## ACTIVITY:
Line by line, output the data that follows exactly as written.

## PROVIDED DATA:
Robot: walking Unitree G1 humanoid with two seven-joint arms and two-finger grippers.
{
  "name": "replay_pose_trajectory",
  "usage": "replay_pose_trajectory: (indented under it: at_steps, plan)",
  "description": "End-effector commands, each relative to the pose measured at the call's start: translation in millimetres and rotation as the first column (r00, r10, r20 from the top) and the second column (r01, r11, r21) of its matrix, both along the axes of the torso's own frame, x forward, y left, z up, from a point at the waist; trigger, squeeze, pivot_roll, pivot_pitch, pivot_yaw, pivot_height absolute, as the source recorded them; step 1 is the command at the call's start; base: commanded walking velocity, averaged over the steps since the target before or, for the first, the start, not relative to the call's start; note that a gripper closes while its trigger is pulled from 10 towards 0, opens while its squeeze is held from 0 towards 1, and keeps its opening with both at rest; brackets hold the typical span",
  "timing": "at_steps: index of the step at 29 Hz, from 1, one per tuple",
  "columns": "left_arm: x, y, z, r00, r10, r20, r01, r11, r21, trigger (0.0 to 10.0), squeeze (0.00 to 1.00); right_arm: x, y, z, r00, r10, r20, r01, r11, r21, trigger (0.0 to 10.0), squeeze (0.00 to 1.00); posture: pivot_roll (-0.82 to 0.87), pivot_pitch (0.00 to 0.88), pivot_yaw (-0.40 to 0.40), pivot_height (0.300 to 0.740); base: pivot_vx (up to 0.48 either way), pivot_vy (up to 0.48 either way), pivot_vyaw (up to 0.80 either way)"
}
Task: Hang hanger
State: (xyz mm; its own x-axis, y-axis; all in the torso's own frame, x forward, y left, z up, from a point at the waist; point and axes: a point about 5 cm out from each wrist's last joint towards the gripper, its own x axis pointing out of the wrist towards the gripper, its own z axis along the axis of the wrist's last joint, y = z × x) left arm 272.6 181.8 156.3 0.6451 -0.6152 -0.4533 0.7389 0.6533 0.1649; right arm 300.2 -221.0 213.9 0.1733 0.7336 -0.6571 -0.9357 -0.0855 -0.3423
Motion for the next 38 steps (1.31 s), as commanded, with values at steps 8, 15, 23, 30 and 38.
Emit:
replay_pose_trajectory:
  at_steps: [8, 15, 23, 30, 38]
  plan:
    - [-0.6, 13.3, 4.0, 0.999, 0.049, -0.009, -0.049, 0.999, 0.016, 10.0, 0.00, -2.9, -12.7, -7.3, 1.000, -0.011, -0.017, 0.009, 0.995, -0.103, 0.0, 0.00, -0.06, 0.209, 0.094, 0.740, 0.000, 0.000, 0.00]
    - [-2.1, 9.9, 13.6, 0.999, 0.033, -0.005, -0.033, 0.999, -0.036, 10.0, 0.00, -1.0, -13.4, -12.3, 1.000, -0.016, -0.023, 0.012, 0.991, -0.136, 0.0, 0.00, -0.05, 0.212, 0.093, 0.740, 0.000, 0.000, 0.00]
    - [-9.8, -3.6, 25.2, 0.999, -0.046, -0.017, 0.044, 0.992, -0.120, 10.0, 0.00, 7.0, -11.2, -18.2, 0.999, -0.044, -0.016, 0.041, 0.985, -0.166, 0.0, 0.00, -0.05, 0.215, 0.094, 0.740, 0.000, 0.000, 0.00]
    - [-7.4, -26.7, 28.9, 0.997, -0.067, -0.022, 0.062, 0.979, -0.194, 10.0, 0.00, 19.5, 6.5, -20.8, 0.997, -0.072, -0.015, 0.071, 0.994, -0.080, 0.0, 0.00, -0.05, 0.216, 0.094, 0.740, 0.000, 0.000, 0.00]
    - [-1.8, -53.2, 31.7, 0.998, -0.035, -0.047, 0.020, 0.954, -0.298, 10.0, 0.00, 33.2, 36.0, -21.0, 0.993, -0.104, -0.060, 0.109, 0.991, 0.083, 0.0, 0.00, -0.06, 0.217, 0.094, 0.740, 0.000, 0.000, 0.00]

## ANSWER FOR THE TASK:
Robot: walking Unitree G1 humanoid with two seven-joint arms and two-finger grippers.
{
  "name": "replay_pose_trajectory",
  "usage": "replay_pose_trajectory: (indented under it: at_steps, plan)",
  "description": "End-effector commands, each relative to the pose measured at the call's start: translation in millimetres and rotation as the first column (r00, r10, r20 from the top) and the second column (r01, r11, r21) of its matrix, both along the axes of the torso's own frame, x forward, y left, z up, from a point at the waist; trigger, squeeze, pivot_roll, pivot_pitch, pivot_yaw, pivot_height absolute, as the source recorded them; step 1 is the command at the call's start; base: commanded walking velocity, averaged over the steps since the target before or, for the first, the start, not relative to the call's start; note that a gripper closes while its trigger is pulled from 10 towards 0, opens while its squeeze is held from 0 towards 1, and keeps its opening with both at rest; brackets hold the typical span",
  "timing": "at_steps: index of the step at 29 Hz, from 1, one per tuple",
  "columns": "left_arm: x, y, z, r00, r10, r20, r01, r11, r21, trigger (0.0 to 10.0), squeeze (0.00 to 1.00); right_arm: x, y, z, r00, r10, r20, r01, r11, r21, trigger (0.0 to 10.0), squeeze (0.00 to 1.00); posture: pivot_roll (-0.82 to 0.87), pivot_pitch (0.00 to 0.88), pivot_yaw (-0.40 to 0.40), pivot_height (0.300 to 0.740); base: pivot_vx (up to 0.48 either way), pivot_vy (up to 0.48 either way), pivot_vyaw (up to 0.80 either way)"
}
Task: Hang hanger
State: (xyz mm; its own x-axis, y-axis; all in the torso's own frame, x forward, y left, z up, from a point at the waist; point and axes: a point about 5 cm out from each wrist's last joint towards the gripper, its own x axis pointing out of the wrist towards the gripper, its own z axis along the axis of the wrist's last joint, y = z × x) left arm 272.6 181.8 156.3 0.6451 -0.6152 -0.4533 0.7389 0.6533 0.1649; right arm 300.2 -221.0 213.9 0.1733 0.7336 -0.6571 -0.9357 -0.0855 -0.3423
Motion for the next 38 steps (1.31 s), as commanded, with values at steps 8, 15, 23, 30 and 38.
Emit:
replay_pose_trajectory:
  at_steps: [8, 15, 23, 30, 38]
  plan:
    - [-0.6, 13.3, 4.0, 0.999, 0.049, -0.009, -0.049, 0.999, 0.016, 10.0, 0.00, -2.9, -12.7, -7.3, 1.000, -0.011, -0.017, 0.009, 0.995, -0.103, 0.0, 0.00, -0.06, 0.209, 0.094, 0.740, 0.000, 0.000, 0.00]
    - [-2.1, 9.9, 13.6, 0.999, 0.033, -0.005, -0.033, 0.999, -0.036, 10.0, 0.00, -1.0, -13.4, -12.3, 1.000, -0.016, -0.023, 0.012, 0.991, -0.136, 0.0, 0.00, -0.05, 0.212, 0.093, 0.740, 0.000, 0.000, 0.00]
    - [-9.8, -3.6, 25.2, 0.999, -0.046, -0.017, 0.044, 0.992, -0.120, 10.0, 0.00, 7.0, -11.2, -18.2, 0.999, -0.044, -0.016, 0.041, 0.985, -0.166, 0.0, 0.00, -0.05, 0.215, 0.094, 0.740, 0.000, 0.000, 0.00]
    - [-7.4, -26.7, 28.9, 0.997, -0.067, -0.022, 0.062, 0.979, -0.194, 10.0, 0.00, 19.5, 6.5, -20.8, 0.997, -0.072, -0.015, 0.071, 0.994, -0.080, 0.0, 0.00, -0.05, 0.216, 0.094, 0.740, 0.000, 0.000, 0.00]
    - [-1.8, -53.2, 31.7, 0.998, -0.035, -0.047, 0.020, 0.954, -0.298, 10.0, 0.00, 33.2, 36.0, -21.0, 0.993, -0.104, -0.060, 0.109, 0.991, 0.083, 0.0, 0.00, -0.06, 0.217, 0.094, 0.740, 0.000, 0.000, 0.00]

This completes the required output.